Another tactic authorized by Eli Lilly was to use those bonafide contract research organizations (CROs) to manufacture safety, health, and outcomes database studies. A deceptive publication plan followed. CROs are commercial research organizations that include substandard research investigators and the sponsor of these clinical trials, Eli Lilly, has the ability to alter aspects of such trials for their own benefit. This was done as they still encouraged children to consume Zyprexa- near a million of them due to an arrangement that Zyprexa will be promoted by the ADD drug Strattera.
As stated earlier, previously sealed and damaging documents got exposed at the end of 2006, and are accessible on the internet and some websites, such as www.furiousseasons.com. Perhaps the documents should have been exposed immediately instead of being held from public view. Many facts that you have read in this article are from these authentic documents that are more disturbing than fiction. The information is accurate, and many others are finally informed instead of deceived or denied their right to know.
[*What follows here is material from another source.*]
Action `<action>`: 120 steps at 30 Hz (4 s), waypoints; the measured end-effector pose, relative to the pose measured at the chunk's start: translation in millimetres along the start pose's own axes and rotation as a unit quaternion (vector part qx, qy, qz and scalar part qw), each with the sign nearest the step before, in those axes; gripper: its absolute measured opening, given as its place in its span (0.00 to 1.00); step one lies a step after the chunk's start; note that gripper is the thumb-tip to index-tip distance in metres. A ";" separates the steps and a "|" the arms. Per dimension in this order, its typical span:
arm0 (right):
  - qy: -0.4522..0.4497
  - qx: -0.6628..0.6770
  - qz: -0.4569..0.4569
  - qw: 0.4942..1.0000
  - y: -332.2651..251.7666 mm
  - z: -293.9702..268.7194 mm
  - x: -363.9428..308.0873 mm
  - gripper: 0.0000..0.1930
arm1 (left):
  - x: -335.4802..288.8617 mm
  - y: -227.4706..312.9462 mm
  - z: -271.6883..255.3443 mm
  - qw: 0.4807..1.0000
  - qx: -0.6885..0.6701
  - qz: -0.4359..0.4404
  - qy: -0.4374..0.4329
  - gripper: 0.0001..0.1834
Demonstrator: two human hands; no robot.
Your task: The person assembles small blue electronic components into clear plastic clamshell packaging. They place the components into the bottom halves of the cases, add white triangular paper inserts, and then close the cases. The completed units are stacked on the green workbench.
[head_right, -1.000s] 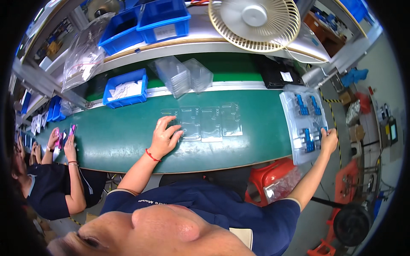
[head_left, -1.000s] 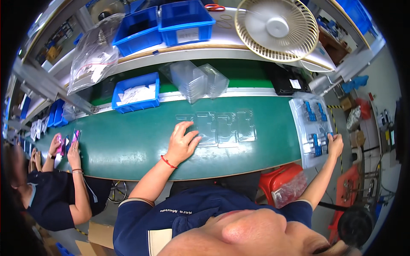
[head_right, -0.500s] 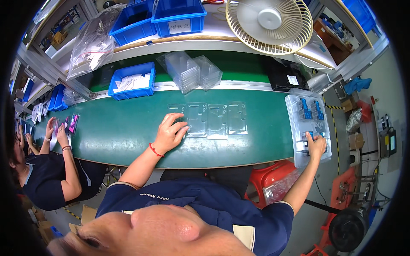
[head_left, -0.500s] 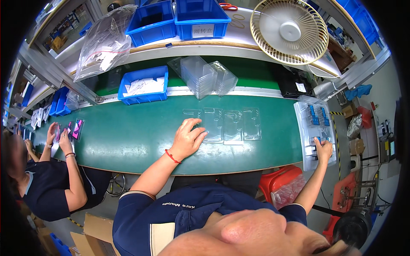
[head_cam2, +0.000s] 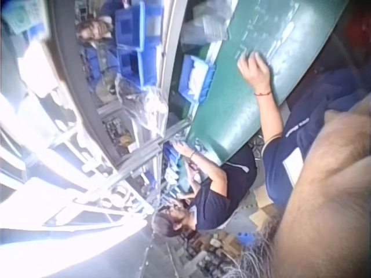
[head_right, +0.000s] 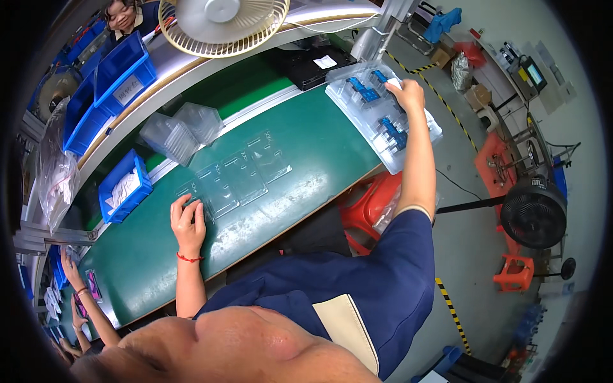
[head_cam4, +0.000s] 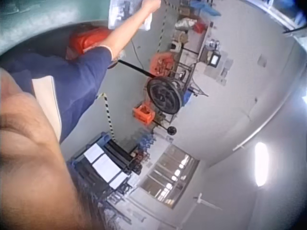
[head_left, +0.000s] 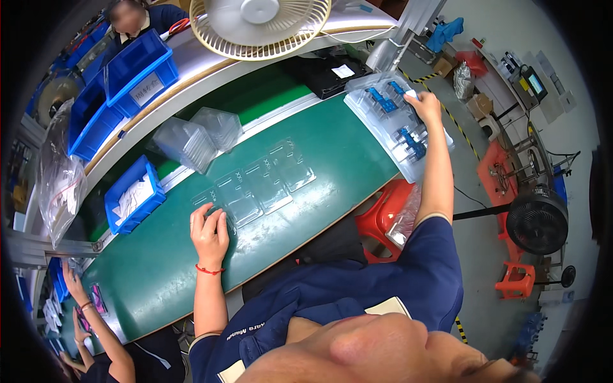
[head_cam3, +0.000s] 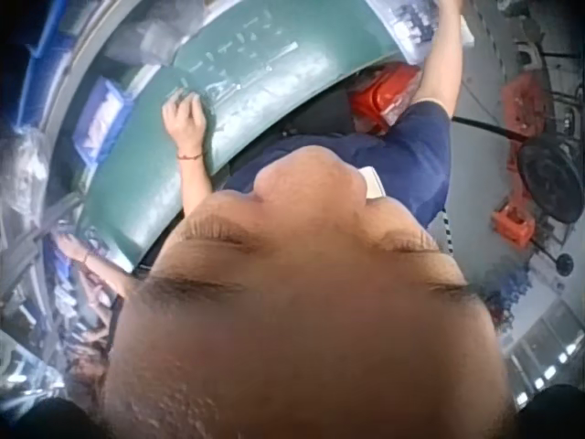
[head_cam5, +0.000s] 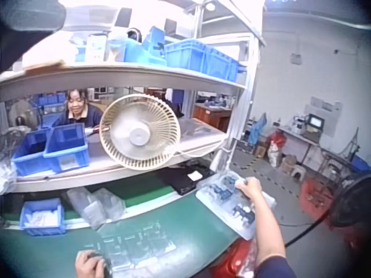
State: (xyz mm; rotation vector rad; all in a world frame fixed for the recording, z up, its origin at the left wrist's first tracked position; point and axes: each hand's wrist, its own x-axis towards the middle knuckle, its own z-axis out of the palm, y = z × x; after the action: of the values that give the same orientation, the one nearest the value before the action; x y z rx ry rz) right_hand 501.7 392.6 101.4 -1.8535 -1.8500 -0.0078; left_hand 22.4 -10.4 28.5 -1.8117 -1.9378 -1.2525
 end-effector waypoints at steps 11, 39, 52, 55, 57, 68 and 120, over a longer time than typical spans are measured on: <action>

Dan Abshear (and a special thanks to the guy at furiousseasons.com with accelerated neurokinetics)

Anonymous said...

wow...over 1% drop!

Anonymous said...

Can't wait for the national institute for clinical excellence (NICE) to publish its draft clinical guideline for schizophrenia on 25th September. A guideline which will include a view on the merits of 'newer' and more expensive atypical antipsychotics verses the 'older' typicals.